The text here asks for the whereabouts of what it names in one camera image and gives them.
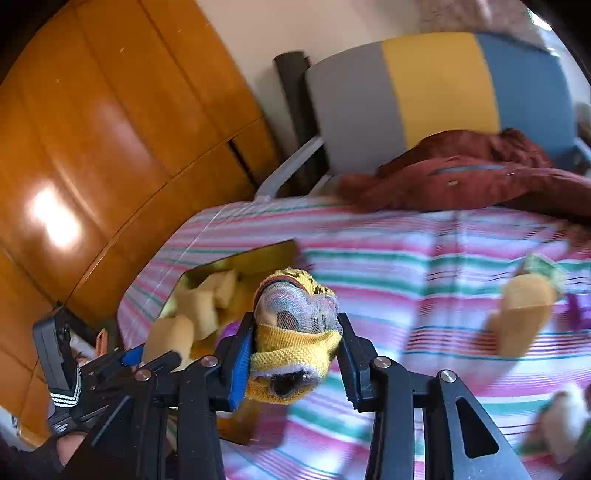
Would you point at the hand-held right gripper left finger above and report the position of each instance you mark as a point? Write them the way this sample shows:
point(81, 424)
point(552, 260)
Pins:
point(238, 369)

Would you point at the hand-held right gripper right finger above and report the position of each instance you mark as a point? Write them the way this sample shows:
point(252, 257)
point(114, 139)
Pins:
point(353, 369)

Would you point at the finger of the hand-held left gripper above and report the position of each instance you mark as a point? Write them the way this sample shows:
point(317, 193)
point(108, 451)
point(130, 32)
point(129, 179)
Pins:
point(132, 356)
point(161, 362)

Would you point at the purple small item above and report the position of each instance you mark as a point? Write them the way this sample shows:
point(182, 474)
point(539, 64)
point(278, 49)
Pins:
point(232, 331)
point(578, 310)

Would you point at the yellow patterned sock ball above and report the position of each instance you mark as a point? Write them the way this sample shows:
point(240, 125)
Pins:
point(295, 341)

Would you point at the gold tin box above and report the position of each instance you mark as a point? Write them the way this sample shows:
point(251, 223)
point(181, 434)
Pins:
point(261, 258)

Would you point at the person's left forearm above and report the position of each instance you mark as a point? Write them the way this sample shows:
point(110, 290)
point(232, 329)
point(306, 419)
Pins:
point(27, 461)

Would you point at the striped bed sheet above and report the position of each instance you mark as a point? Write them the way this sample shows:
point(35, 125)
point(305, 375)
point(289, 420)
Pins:
point(415, 277)

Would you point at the maroon padded jacket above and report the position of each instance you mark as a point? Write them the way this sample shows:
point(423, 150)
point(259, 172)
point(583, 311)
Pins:
point(461, 180)

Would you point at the wooden wardrobe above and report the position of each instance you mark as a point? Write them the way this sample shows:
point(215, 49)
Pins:
point(115, 138)

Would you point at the grey yellow blue chair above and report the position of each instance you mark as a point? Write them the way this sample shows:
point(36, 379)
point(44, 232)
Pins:
point(351, 101)

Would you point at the black rolled mat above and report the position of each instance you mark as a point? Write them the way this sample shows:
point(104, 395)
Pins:
point(295, 101)

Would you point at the pink patterned curtain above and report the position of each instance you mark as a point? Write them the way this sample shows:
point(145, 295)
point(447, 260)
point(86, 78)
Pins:
point(485, 18)

^^^^^^^^

[Aim of the task]:
Scan the material for lines with the word "left", and copy each line you find.

[Task answer]:
Would you point at the hand-held right gripper left finger above and report the position of each instance you mark as a point? Write them the way this sample shows:
Would you point at the finger of the hand-held left gripper above and report the position of each instance you mark as a point? Write them the way this sample shows:
Would you point at the person's left forearm above and report the position of each instance you mark as a point? Write them the way this sample shows:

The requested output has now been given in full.